Planning a Project
Planning is the key to a successful renovation. To help you plan your project, the following are some of the main basic points to consider:
Assessing the Project
What kind of budget have I got? Be realistic in your expectations. What’s my range, what’s the maxiimum I can live with (we all tend to underestimate).
Why am I renovating? Is it a sound investment, remember you don’t want to be the most expensive house in your area. Would relocation be better/smarter, less disurbance to the kids, etc?
Costing Your Project
Invite contractors/designers to give you a rough estimate of your planned renovation. Be honest truthful about your budget. They may make suggestions to cut cost in a way that may still achieve your goal.
Hiring a Designer/Architect
An Architect or licensed Designer are both well suited to prepare permit ready construction drawings and specifications. It’s mostly a question of cost or judgement. Ask friends neighbours that had renovations done, it’s always your best source.

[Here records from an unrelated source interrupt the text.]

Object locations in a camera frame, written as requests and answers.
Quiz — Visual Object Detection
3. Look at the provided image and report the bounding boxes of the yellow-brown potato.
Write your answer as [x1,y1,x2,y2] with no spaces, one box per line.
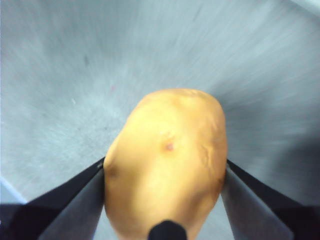
[103,87,228,240]

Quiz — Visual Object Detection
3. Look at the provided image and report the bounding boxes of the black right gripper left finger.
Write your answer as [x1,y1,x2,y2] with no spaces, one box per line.
[0,156,106,240]

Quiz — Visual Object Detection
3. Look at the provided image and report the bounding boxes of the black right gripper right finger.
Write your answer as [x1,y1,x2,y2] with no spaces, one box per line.
[219,159,320,240]

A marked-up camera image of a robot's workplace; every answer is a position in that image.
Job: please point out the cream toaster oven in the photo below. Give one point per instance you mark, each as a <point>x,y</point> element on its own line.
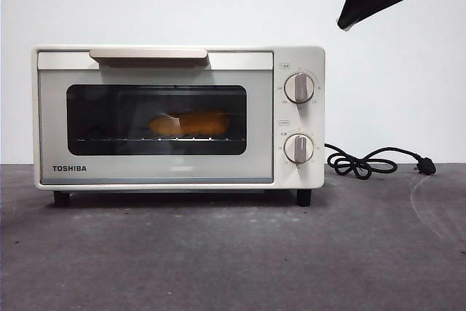
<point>298,56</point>

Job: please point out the cream temperature knob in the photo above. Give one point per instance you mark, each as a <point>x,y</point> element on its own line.
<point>299,88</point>

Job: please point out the cream timer knob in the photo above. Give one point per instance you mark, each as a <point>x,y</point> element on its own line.
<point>299,149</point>

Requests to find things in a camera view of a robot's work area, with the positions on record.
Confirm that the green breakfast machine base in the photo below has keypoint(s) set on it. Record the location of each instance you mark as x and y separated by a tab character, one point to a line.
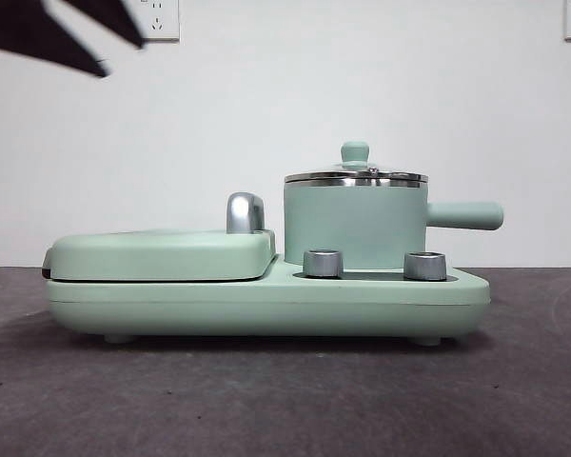
266	304

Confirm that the glass pot lid green knob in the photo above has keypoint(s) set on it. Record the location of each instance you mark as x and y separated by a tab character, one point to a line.
355	152

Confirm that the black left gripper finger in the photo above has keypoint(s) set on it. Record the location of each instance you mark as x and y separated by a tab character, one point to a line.
33	33
104	19

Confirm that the silver control knob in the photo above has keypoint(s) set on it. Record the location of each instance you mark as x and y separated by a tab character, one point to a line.
424	265
322	263

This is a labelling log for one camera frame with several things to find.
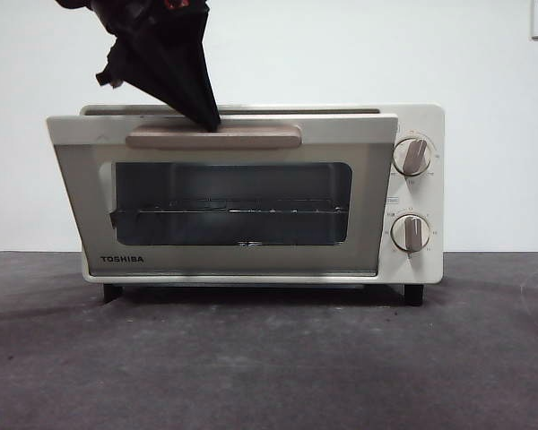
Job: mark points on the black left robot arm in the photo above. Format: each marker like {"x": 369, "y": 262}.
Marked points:
{"x": 116, "y": 13}

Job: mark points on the cream white toaster oven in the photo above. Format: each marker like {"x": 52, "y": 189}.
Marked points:
{"x": 423, "y": 201}

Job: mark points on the round beige oven knob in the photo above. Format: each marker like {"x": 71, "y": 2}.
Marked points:
{"x": 410, "y": 233}
{"x": 412, "y": 156}

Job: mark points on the black oven foot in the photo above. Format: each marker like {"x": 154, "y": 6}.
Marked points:
{"x": 112, "y": 293}
{"x": 413, "y": 295}

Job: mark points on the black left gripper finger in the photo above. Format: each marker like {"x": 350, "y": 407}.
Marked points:
{"x": 166, "y": 67}
{"x": 210, "y": 89}

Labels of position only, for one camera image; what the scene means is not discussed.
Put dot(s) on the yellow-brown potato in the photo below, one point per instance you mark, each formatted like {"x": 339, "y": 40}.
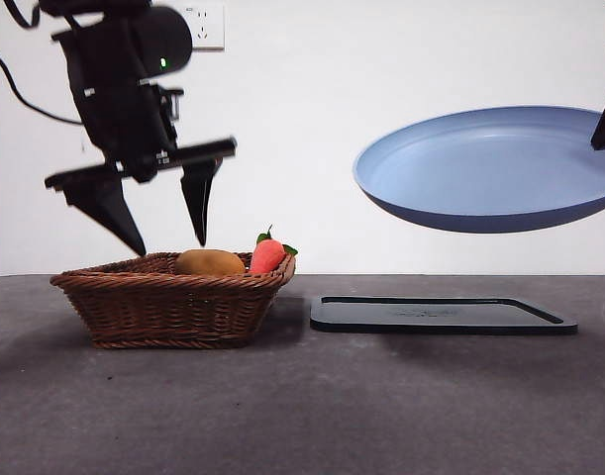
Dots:
{"x": 208, "y": 262}

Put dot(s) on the orange carrot with green leaves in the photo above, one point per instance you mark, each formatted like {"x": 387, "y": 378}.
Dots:
{"x": 267, "y": 257}

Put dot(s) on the white wall socket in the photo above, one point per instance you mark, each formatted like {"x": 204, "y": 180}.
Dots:
{"x": 210, "y": 29}

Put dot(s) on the light blue round plate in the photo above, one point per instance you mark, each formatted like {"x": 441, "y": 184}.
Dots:
{"x": 480, "y": 168}

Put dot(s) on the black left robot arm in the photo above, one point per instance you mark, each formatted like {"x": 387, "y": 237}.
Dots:
{"x": 168, "y": 34}

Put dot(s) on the black rectangular tray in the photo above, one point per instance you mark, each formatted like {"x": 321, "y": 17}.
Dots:
{"x": 431, "y": 321}

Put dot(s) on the brown wicker basket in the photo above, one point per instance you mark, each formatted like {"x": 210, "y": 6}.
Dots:
{"x": 173, "y": 312}

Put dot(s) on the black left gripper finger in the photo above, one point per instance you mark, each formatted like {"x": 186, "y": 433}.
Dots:
{"x": 109, "y": 208}
{"x": 199, "y": 198}

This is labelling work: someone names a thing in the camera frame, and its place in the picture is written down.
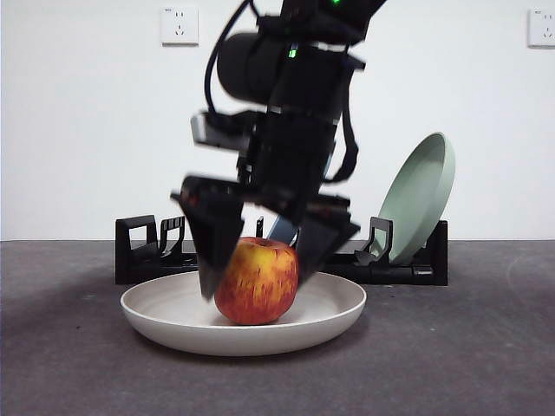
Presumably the black plastic plate rack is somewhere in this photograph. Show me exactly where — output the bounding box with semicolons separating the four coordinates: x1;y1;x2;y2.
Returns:
114;215;449;286

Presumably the white wall socket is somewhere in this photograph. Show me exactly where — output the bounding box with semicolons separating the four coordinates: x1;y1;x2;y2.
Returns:
526;9;555;49
161;7;200;47

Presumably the pale green plate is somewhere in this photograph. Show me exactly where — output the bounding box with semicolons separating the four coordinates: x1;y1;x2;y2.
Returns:
375;132;456;266

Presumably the pale yellow cream plate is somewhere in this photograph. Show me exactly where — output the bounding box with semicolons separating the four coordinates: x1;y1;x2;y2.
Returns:
120;270;368;357

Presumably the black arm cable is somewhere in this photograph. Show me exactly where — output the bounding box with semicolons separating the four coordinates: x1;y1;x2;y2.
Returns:
203;0;261;120

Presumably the light blue plate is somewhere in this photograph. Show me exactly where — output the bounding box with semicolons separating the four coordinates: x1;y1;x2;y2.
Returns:
266;215;300;249

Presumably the red yellow apple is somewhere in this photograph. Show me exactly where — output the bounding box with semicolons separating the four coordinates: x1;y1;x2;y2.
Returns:
214;237;300;326

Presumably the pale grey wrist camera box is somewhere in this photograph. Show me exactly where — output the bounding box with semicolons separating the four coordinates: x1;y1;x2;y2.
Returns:
189;111;259;149

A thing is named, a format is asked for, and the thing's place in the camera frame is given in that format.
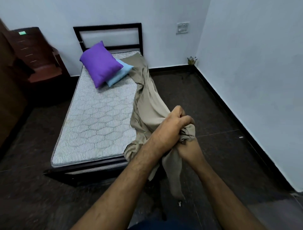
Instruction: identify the person's right hand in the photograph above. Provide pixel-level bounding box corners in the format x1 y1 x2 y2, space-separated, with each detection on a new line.
176 138 204 164

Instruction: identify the person's left hand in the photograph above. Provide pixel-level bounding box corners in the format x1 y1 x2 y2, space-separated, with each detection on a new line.
151 105 196 154

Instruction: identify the beige striped bed sheet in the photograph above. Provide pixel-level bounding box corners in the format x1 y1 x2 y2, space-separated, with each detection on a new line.
123 52 196 201

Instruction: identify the light blue pillow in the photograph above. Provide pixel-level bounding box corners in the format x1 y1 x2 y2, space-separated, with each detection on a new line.
105 58 134 88

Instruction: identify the purple dotted pillow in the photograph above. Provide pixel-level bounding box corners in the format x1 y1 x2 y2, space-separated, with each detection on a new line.
79 40 124 89

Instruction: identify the brown wooden wardrobe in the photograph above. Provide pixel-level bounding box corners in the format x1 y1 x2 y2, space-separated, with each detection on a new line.
0 19 29 147

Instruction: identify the person's left forearm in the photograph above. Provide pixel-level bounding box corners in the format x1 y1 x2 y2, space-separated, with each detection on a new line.
71 142 166 230

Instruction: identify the person's right forearm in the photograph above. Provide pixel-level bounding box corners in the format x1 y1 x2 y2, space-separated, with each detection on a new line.
189 154 268 230

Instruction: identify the person's navy blue shirt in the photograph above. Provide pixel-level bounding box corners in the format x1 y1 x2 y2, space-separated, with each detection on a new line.
128 220 185 230

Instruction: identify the white striped mattress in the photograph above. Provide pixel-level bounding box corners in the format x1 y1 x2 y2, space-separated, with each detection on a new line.
50 50 144 166

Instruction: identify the maroon plastic chair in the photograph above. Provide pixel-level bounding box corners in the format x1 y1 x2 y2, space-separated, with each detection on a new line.
4 27 71 83

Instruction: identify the white wall socket plate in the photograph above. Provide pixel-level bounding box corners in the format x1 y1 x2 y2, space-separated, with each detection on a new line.
175 21 190 35

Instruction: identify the dark wooden bed frame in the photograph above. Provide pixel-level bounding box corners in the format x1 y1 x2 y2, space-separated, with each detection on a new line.
42 23 152 188

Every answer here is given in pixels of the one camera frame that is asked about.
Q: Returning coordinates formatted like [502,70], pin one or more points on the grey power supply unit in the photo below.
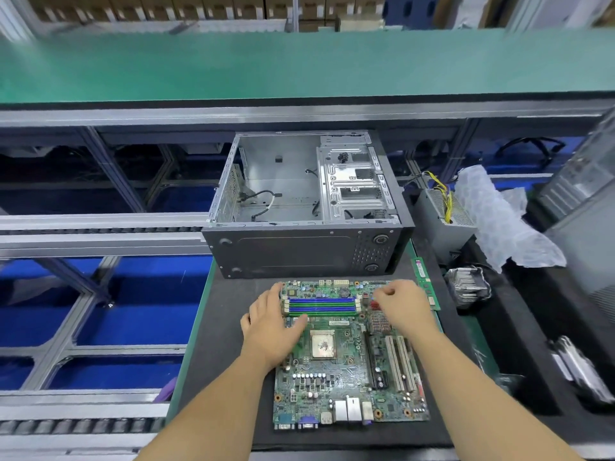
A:
[440,235]

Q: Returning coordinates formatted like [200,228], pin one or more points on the dark grey case side panel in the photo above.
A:
[586,249]

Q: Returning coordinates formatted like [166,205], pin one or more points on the small purple object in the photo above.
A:
[166,390]

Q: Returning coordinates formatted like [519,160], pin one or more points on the small metal bracket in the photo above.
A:
[506,383]

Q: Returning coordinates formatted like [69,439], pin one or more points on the black and silver computer case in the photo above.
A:
[298,249]

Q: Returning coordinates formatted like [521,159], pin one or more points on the metal heatsink cooler fan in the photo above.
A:
[469,288]

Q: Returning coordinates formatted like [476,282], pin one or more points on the green conveyor belt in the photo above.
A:
[288,67]

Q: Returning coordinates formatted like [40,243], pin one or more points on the small gold CPU chip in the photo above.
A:
[323,344]

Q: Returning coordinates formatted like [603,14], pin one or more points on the person's right forearm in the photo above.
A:
[490,403]

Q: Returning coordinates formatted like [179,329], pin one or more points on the silver hard drive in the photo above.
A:
[581,371]

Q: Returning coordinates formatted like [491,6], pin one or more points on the stack of cardboard boxes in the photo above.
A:
[192,4]

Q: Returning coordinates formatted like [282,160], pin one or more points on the person's right hand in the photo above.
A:
[408,310]

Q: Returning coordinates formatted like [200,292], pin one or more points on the green motherboard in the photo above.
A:
[336,398]

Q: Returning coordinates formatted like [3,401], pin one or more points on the white bubble wrap bag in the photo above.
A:
[505,221]

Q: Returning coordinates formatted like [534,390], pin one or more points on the green RAM stick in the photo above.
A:
[426,281]

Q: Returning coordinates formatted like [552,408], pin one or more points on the grey computer tower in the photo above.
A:
[581,168]

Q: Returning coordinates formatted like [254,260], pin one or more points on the person's left forearm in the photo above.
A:
[216,413]

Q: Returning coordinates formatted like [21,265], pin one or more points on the aluminium roller conveyor rail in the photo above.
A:
[96,235]

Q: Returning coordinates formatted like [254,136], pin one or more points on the person's left hand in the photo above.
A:
[269,329]

Getting Estimates or Proposals
Re-invite your original (or other) contractors to give you an accurate estimate based on the drawings specifications just completed. This is the only way to compare apples to apples.
Hiring a Contractor
Get minimum 3 bids from your invited contractors. Your winning choice should never be because of low bid. Your choice should be based on experience, past (recent) projects, price, recommendation from good sources (your selection may also be the low bid).
Getting a Contract
Getting a written contract is a must for a successful completed project (both for owners and contractor). It should include among other things: stipulated final total price, how extras to be dealt with, the starting and completion date, who is doing the work i.e. subs etc … Standard contracts are easily available.
Payments and Holdbacks
Payments and holdbacks should be part of the above contract. Respectable contractors should not request excessive up-front payment, nor should you agree to it. A 10% deposit at signing is fair and acceptable; after all, the contractor needs some form of commitment from the owners. Progress payments, however, should be well defined and acceptable to both parties. A 10% 30 days holdback to complete all deficiencies and assure complete satisfaction is an industry standard.